Il Tribunale Superiore Elettorale (TSE) dell’Honduras è stato scavalcato dalle rivendicazioni di trionfo espresse dagli aspiranti principali nell’elezione presidenziale realizzata domenica scorsa: il conservatore Juan Hernandez, del Partito Nazionale, e la candidata del gruppo progressista Libertà e Rifondazione (Libre), Xiomara Castro.
Dopo l’annuncio ufficiale di supposte tendenze favorevoli al primo, i dirigenti di Libre, diretti dall’ex mandatario di questo paese Manuel Zelaya, abbattuto da un golpe militare nel giugno del 2009 e sposo della candidata di Libre, hanno denunciato che l’autorità elettorale cerca di distorcere il senso del verdetto cittadino per mezzo della trasmissione irregolare dei risultati.
Gli oppositori hanno denunciato pratiche dolose, come l’esclusione di 400 mila suffragi dai risultati preliminari annunciati dal TSE e l’inclusione maggioritaria di verbali che danno il vantaggio all’aspirante filo-governativo, 20% dei quali esibisce molte inconsistenze.
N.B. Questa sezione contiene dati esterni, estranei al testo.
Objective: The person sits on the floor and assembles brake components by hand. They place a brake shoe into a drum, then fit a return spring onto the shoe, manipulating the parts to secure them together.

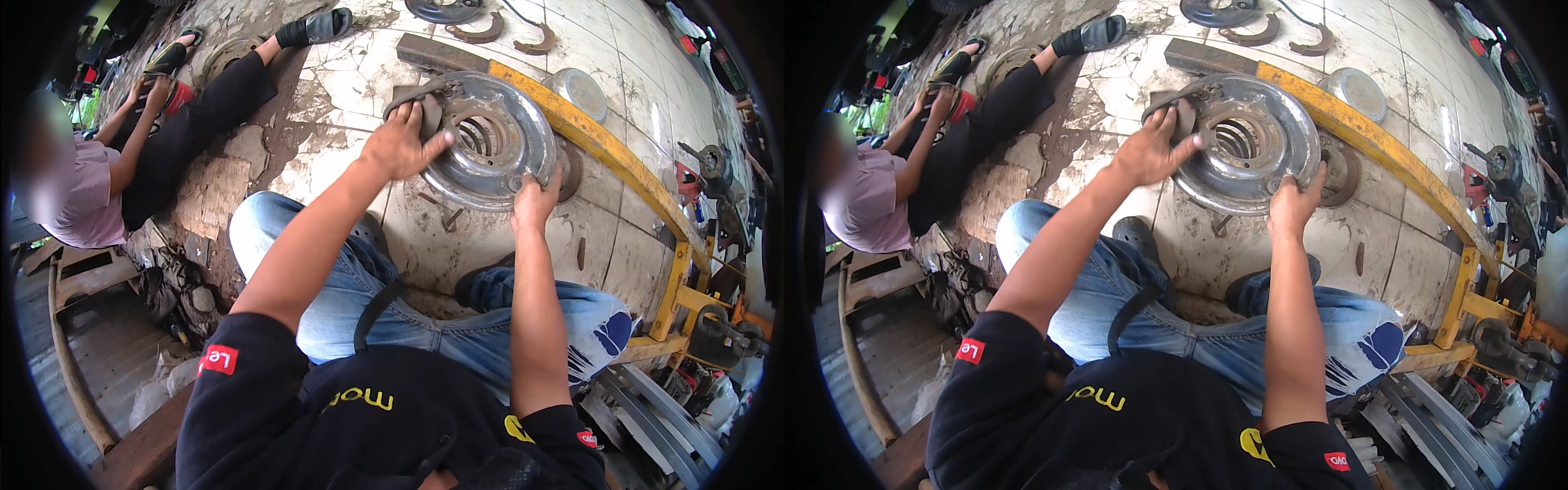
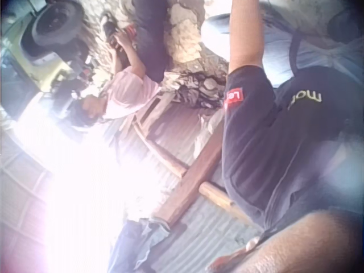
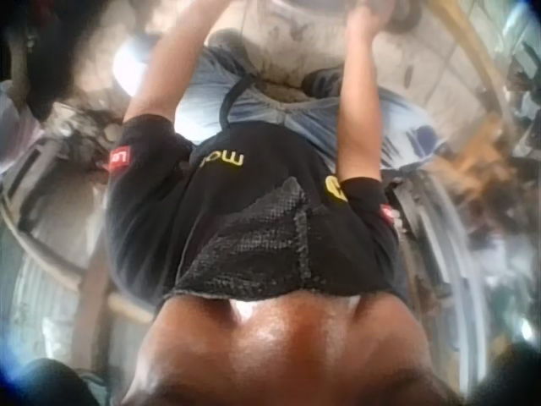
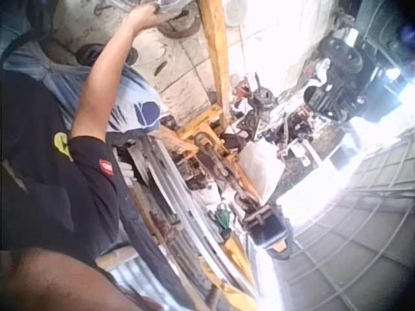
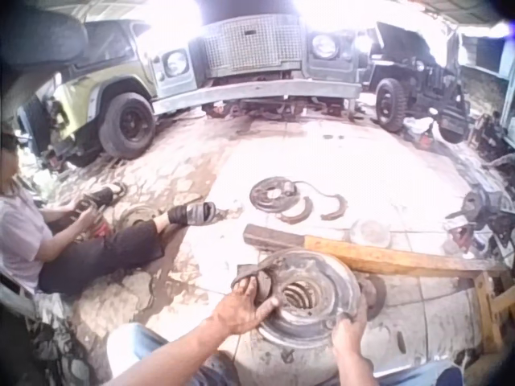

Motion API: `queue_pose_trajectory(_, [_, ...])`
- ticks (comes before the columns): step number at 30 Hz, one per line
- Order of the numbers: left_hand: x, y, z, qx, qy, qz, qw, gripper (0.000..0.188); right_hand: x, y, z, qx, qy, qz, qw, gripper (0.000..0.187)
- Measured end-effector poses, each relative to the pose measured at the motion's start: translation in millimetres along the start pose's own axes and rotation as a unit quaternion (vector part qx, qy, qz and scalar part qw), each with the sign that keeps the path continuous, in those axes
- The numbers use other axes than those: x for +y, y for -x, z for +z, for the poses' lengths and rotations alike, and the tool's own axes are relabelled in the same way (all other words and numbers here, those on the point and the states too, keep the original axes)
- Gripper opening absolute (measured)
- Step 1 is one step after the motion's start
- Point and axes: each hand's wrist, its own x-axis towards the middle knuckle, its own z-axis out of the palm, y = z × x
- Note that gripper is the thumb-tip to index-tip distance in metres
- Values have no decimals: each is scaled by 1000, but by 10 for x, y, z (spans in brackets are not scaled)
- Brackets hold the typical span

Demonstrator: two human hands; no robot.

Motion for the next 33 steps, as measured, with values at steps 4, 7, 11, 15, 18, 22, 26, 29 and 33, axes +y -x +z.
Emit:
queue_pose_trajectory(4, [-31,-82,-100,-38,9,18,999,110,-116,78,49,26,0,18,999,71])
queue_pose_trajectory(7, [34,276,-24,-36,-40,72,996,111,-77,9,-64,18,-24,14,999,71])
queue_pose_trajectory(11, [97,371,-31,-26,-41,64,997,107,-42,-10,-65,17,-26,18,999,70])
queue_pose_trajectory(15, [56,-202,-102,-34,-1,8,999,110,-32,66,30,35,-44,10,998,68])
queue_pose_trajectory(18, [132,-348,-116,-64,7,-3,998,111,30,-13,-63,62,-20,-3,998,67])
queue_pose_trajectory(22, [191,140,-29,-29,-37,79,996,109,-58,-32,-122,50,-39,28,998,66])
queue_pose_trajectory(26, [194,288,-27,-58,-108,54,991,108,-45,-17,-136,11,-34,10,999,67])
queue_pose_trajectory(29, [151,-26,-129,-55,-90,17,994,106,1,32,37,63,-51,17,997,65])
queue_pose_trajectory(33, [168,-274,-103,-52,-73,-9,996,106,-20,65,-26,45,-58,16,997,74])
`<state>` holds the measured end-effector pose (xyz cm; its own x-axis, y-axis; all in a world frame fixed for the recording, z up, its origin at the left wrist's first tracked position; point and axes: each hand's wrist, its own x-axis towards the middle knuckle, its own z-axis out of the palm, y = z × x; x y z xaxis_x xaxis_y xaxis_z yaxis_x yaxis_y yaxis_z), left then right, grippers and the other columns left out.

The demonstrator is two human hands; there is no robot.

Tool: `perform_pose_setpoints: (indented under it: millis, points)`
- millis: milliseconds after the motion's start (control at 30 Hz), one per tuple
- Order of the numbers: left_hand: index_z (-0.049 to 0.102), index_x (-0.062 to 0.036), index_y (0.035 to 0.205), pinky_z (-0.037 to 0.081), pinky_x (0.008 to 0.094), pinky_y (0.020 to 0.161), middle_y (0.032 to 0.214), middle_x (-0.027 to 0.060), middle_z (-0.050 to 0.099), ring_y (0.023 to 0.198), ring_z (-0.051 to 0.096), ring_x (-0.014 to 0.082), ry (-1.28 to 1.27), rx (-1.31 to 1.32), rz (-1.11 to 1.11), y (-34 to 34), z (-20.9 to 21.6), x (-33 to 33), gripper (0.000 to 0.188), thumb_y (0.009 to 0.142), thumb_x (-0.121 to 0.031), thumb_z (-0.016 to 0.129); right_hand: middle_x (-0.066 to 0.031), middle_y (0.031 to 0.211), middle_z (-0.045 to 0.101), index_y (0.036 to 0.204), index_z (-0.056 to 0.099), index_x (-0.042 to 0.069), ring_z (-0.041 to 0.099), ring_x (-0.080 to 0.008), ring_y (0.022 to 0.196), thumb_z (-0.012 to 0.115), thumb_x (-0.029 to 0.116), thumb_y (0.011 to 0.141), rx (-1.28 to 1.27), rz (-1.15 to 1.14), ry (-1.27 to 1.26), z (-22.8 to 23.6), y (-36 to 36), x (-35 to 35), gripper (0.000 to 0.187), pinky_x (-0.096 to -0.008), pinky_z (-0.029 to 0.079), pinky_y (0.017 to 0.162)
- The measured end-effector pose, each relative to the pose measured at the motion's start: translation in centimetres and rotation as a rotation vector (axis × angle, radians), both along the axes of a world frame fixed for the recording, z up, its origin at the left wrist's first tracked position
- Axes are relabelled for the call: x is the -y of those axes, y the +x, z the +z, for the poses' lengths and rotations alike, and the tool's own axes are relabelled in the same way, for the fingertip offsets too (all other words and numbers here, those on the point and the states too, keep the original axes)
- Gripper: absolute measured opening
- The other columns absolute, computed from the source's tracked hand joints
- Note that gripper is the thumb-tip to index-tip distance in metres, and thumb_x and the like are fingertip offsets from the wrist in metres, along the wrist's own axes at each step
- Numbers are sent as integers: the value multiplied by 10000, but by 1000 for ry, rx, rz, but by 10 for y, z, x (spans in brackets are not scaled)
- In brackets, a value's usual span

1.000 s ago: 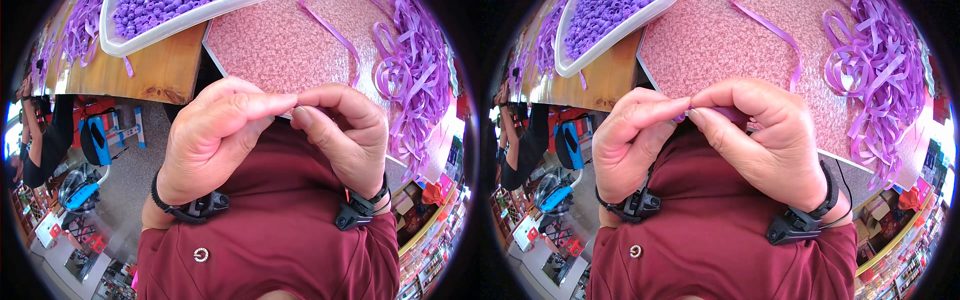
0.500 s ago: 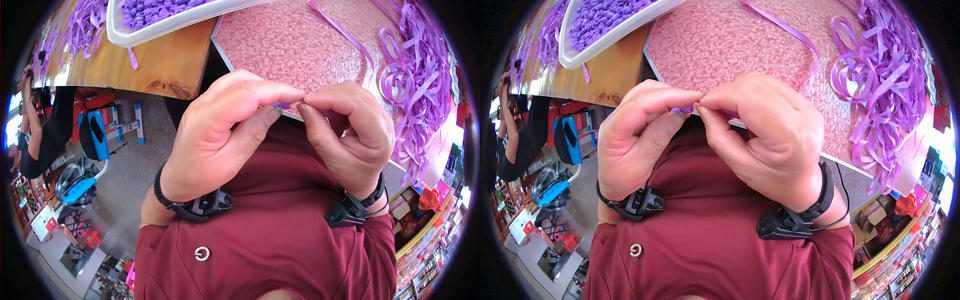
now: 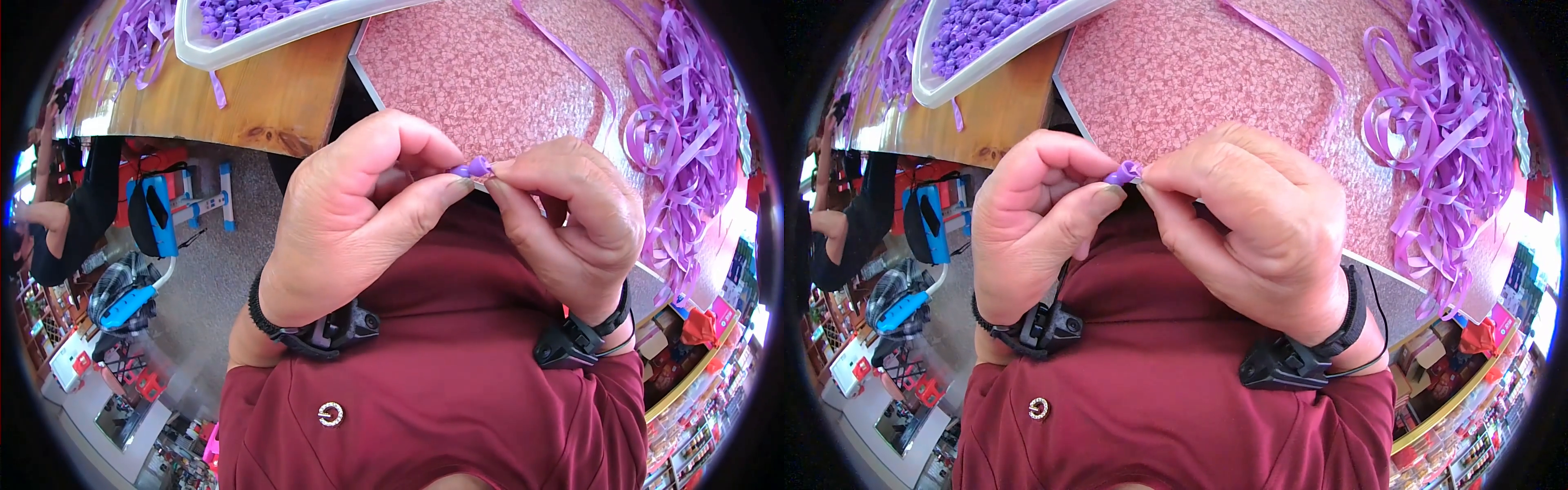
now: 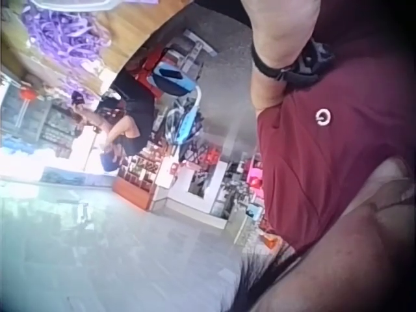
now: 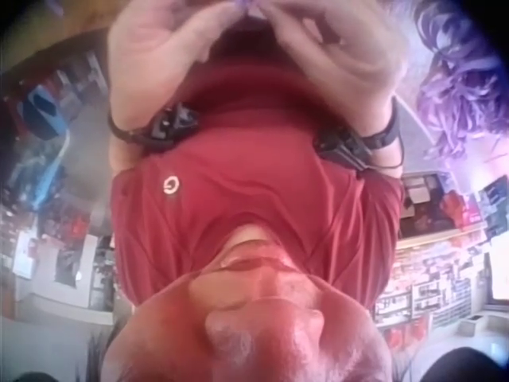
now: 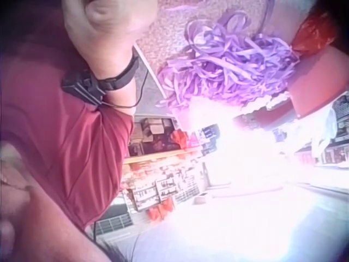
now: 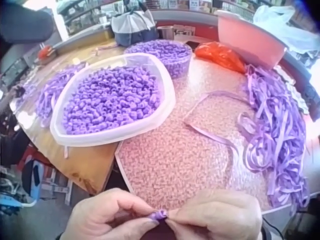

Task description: Threading small purple plastic components onto purple ribbons to assemble lanyards at a factory workstation.

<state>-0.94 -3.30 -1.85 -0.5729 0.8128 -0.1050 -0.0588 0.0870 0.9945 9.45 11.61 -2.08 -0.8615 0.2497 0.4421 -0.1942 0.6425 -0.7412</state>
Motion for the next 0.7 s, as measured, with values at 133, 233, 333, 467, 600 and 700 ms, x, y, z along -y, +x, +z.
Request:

Un precedente che deve tenersi in conto è la ripartizione illegale di credenziali per la votazione realizzato dal Partito Nazionale alla vigilia delle elezioni primarie dell’anno scorso. In quell’occasione, gli stessi pre-candidati di questa organizzazione si sono lamentati perché Juan Hernandez realizzava questa pratica che è stata documentata quando il Pubblico Ministero ha sequestrato migliaia di documenti di identità in una le casa di campagna del Partito Nazionale.
Per il resto, la denuncia di frode formulata da Libre obbliga a ricordare l’origine illegittima ed antidemocratica dell’attuale regime, sorto dal golpe di stato che interruppe la normalità democratica in Honduras, ha espulso dal potere all’allora presidente costituzionale, Manuel Zelaya, ed ha intrapreso una repressione implacabile contro la Resistenza.
È chiaro, per il resto, che nei comizi celebrati domenica nella nazione centroamericana si sono affrontati due progetti contrapposti di paese: quello della continuità oligarchica ed antidemocratica, rappresentato da Hernandez, e la proposta sociale moderata di Xiomara Castro.
Se l’oligarchia honduregna è stata capace di intraprendere un golpe –appoggiato dall’allora segretaria di Stato statunitense Hillary Clinton–pur di mantenere intatti i suoi privilegi ed il suo allineamento incondizionato con Washington, non sembra improbabile che ora abbia optato per la frode elettorale come una maniera di difendere i suoi interessi e la sua permanenza nel potere.
Nelle ore e giorni prossimi sarà possibile sapere se le fazioni oligarchiche sono capaci di mantenere la coesione, se l’organizzazione politica fondata l’anno scorso per lo spettro progressista dell’Honduras ha la solidità sufficiente per liberare con successo, mediante le vie giuridiche e le mobilitazioni, la battaglia post-elettorale ed, in caso che la denuncia di frode si consolidi e si comprovi, se la comunità latinoamericana riesca ad impiegarsi all’altezza delle circostanze ed isolare un regime che ha ratificato la sua illegittimità in molte forme ed in diverse occasioni.